Exercise
Collect the lines of the entries where "pile" shows up.
(Data excerpts begins)
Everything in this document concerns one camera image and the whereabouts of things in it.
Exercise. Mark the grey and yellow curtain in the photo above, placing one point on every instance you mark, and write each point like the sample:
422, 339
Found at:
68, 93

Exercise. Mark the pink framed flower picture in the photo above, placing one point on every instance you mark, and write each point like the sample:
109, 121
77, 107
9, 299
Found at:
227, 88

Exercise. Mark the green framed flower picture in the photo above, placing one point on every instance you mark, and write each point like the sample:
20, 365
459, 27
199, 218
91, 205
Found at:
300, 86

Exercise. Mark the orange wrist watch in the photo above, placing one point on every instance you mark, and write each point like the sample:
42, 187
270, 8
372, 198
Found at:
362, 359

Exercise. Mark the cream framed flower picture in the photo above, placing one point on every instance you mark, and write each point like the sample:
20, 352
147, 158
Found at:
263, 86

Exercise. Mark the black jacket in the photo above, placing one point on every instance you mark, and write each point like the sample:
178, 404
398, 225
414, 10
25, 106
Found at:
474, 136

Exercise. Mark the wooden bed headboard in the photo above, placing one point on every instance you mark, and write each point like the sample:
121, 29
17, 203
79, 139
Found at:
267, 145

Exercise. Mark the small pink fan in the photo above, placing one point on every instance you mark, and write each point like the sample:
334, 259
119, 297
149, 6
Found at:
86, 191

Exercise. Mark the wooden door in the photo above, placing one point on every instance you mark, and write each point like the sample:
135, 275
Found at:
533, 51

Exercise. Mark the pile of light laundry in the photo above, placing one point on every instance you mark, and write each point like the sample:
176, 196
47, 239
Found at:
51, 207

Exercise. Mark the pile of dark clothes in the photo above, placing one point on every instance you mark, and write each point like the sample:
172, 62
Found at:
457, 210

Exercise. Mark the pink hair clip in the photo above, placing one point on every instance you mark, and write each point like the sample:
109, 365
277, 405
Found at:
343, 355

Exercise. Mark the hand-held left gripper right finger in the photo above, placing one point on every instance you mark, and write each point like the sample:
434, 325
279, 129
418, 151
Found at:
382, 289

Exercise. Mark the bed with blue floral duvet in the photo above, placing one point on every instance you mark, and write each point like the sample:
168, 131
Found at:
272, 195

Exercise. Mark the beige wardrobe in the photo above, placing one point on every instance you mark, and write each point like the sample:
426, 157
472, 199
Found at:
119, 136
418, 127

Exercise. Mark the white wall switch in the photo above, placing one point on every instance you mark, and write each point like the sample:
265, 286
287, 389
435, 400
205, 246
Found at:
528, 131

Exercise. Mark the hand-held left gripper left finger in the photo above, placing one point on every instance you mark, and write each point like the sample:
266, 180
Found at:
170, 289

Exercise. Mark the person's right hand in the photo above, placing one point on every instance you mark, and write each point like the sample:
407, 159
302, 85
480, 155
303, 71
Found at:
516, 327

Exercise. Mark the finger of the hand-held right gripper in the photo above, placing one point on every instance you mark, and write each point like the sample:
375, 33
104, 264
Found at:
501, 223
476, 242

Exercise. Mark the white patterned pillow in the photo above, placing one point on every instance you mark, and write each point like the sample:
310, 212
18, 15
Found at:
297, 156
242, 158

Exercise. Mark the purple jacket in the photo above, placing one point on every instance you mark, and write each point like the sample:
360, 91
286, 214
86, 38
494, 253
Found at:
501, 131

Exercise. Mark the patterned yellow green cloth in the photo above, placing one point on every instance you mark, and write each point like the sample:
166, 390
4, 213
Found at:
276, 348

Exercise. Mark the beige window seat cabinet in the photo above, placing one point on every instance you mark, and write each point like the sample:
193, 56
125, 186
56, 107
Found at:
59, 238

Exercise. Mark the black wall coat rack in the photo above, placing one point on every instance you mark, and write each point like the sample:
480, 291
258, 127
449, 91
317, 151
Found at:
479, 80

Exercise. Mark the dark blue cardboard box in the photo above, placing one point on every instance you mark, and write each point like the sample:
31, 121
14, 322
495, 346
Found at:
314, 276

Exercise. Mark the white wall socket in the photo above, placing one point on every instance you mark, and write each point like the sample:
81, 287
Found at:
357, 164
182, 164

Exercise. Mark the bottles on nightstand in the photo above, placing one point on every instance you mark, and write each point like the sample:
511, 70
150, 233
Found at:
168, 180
(Data excerpts ends)
Answer
Exercise. Mark the pile of light laundry in the photo above, placing one point on every instance you mark, and write each point like the sample:
Exercise. Mark the pile of dark clothes in the photo above, placing one point on every instance you mark, and write each point like the sample:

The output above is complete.